---------- Supplied entries

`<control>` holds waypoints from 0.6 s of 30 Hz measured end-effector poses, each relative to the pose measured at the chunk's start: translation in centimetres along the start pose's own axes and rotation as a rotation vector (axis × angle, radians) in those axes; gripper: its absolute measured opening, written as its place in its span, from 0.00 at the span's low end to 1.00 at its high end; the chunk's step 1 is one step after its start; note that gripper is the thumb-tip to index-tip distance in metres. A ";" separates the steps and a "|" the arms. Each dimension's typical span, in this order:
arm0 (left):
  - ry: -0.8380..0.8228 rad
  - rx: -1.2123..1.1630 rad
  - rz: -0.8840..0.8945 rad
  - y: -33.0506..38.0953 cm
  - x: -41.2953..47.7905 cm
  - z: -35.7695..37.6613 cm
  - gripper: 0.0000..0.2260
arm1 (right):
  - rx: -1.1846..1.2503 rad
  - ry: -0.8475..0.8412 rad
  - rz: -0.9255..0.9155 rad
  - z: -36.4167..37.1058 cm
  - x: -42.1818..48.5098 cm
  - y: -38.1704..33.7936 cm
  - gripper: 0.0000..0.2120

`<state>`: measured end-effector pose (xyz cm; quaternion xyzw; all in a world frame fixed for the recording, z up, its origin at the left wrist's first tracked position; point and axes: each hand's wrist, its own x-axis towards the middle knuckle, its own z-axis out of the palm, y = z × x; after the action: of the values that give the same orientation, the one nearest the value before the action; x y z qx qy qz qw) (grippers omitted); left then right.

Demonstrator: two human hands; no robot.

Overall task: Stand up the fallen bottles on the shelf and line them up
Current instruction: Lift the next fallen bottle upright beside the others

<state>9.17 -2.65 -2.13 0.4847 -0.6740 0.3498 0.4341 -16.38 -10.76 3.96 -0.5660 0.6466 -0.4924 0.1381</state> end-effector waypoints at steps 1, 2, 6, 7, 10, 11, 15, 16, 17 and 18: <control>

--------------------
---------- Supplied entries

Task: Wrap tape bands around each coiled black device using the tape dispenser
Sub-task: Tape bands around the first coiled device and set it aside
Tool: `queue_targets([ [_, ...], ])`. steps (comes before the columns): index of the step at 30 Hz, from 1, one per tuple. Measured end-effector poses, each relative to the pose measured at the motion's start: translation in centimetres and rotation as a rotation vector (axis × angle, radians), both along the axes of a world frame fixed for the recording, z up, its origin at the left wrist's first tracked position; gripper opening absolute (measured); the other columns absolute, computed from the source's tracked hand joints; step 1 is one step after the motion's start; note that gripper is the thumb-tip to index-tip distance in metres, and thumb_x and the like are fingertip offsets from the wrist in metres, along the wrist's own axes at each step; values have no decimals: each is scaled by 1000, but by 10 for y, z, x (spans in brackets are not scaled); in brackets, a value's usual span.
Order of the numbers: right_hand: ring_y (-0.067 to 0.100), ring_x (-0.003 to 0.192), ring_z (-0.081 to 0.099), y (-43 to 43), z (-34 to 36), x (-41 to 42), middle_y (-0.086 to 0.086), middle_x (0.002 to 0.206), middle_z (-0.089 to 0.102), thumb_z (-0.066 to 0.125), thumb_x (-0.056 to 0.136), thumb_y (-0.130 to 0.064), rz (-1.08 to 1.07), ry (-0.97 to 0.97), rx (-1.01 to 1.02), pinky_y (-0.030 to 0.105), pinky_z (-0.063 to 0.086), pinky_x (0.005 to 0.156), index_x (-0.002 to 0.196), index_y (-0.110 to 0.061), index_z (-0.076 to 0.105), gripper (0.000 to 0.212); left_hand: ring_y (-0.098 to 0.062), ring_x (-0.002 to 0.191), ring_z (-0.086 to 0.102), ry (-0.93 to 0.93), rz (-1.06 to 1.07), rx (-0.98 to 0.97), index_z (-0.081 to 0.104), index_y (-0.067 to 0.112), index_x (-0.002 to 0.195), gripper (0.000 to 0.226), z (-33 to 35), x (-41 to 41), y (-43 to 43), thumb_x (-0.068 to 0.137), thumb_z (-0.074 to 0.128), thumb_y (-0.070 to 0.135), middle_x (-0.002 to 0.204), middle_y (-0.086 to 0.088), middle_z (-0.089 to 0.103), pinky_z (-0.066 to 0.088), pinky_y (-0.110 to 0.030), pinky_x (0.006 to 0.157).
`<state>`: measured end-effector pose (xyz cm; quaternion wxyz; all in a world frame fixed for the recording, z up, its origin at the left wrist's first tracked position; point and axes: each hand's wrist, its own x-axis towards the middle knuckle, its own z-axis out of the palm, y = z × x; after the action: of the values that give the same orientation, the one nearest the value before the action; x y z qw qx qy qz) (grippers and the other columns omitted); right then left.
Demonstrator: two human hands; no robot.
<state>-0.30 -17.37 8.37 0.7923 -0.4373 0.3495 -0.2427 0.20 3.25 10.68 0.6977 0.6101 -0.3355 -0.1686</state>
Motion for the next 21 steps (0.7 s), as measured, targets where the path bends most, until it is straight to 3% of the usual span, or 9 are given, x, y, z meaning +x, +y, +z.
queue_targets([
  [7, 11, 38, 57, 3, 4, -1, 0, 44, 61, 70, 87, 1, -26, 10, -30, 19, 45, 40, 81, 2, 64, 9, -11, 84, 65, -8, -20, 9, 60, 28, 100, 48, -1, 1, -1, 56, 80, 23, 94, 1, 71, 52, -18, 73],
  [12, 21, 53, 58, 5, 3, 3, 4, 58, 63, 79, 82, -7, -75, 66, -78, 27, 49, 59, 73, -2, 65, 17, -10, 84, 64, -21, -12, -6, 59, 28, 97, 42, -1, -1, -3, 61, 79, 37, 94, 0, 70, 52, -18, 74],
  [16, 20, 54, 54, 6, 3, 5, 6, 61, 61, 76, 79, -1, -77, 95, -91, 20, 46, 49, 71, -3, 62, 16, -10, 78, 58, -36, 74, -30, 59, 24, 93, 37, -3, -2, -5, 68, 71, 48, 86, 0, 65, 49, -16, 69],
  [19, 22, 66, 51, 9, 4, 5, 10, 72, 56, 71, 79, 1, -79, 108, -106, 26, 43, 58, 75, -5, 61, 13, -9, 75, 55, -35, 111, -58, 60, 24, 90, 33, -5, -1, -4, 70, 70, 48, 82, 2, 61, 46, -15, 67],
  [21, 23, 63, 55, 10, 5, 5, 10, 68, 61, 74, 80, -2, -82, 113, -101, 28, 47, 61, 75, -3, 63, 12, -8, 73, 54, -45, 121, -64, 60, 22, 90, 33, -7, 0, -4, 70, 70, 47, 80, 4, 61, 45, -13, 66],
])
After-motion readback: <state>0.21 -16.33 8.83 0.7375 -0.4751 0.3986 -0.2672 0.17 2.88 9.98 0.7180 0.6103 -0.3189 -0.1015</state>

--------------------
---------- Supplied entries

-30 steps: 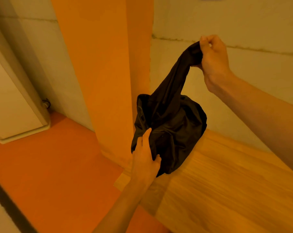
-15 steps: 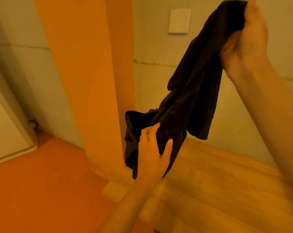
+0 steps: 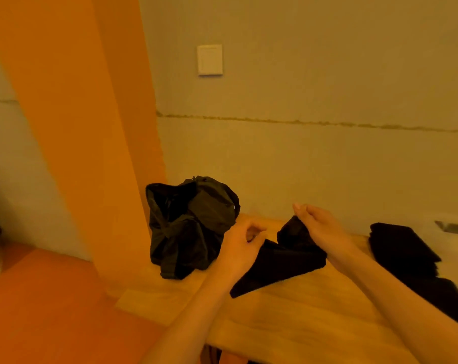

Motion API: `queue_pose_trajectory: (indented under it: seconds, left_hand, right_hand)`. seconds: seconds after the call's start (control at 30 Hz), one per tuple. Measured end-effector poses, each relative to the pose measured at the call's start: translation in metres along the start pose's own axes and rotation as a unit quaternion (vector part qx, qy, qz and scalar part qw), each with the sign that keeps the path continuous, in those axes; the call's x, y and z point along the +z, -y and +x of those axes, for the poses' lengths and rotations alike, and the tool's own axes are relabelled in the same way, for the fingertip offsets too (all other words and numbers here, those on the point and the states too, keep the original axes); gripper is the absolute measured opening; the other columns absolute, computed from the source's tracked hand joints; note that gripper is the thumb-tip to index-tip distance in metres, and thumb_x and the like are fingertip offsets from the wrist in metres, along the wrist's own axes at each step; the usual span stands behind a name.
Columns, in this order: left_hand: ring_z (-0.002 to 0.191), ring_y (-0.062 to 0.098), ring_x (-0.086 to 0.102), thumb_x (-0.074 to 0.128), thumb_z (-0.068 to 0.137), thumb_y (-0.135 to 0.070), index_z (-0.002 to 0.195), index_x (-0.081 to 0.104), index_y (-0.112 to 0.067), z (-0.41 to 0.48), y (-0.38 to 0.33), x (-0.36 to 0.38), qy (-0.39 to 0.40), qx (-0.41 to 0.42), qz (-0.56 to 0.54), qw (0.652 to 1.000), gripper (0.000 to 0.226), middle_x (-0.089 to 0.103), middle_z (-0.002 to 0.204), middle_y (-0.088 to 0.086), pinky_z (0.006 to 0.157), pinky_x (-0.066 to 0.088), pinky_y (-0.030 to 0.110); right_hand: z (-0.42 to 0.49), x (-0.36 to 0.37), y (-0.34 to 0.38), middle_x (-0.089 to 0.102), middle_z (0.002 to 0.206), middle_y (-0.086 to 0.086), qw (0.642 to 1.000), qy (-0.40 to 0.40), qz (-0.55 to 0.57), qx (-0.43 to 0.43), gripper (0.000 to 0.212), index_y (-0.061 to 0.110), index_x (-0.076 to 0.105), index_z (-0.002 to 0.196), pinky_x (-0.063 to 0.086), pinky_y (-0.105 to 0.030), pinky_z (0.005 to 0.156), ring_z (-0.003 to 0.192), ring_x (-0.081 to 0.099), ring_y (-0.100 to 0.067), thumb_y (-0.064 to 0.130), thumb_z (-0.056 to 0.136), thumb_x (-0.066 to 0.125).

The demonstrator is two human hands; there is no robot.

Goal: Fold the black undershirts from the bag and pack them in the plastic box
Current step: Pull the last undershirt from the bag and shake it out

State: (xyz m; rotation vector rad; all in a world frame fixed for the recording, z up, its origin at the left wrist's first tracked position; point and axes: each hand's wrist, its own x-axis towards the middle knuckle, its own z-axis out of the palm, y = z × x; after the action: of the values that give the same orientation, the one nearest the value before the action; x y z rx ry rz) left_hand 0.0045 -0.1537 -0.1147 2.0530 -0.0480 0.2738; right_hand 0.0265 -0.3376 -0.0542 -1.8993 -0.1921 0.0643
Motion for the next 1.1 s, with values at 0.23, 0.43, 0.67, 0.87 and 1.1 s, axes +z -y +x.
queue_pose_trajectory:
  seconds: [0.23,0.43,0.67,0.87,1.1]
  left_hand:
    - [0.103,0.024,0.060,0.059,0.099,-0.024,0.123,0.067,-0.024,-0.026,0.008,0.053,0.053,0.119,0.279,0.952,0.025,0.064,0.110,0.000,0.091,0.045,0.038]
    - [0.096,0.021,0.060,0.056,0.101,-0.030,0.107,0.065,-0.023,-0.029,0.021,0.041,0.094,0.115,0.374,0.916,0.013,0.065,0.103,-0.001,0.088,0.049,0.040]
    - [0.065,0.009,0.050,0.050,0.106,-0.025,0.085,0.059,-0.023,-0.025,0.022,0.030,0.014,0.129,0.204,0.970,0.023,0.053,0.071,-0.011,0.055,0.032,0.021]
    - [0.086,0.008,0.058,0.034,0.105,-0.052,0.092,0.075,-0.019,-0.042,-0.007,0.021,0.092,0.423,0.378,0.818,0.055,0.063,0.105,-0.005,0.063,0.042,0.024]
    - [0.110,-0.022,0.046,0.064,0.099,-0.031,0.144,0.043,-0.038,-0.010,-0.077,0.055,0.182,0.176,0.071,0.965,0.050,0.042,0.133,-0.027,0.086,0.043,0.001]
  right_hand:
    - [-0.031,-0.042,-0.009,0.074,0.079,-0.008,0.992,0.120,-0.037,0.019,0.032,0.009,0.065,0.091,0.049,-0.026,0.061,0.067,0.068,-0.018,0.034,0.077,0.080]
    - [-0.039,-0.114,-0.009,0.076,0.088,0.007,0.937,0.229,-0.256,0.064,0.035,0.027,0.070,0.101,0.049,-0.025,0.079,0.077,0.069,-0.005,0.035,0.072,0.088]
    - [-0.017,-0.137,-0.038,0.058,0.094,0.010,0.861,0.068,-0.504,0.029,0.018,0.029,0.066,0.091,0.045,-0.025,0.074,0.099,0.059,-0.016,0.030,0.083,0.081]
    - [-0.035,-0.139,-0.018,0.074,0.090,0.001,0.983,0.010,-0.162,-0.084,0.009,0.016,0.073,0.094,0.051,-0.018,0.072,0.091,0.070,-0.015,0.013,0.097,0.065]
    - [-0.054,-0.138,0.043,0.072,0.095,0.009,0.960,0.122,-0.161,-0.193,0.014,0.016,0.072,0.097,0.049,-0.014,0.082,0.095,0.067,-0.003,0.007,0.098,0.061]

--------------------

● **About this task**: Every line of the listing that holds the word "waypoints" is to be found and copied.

● **Solution to this problem**:
`<control>` holds waypoints from 0.6 s of 30 Hz measured end-effector poses, each relative to the pose measured at the chunk's start: translation in centimetres along the start pose's own axes and rotation as a rotation vector (axis × angle, radians) in those axes; gripper: its absolute measured opening, written as its place in its span, from 0.00 at the span's low end to 1.00 at its high end; the chunk's step 1 is one step after its start; note that gripper is the thumb-tip to index-tip distance in metres. A ";" separates the steps and a "|" the arms. Each dimension's typical span, in this order:
<state>9.17 -2.65 -2.13 0.4847 -0.6740 0.3498 0.4341 -16.38 -10.76 3.96 -0.5660 0.6466 -0.4924 0.1381</state> end-effector waypoints at steps 1, 2, 6, 7, 10, 11, 15, 16, 17 and 18: <control>

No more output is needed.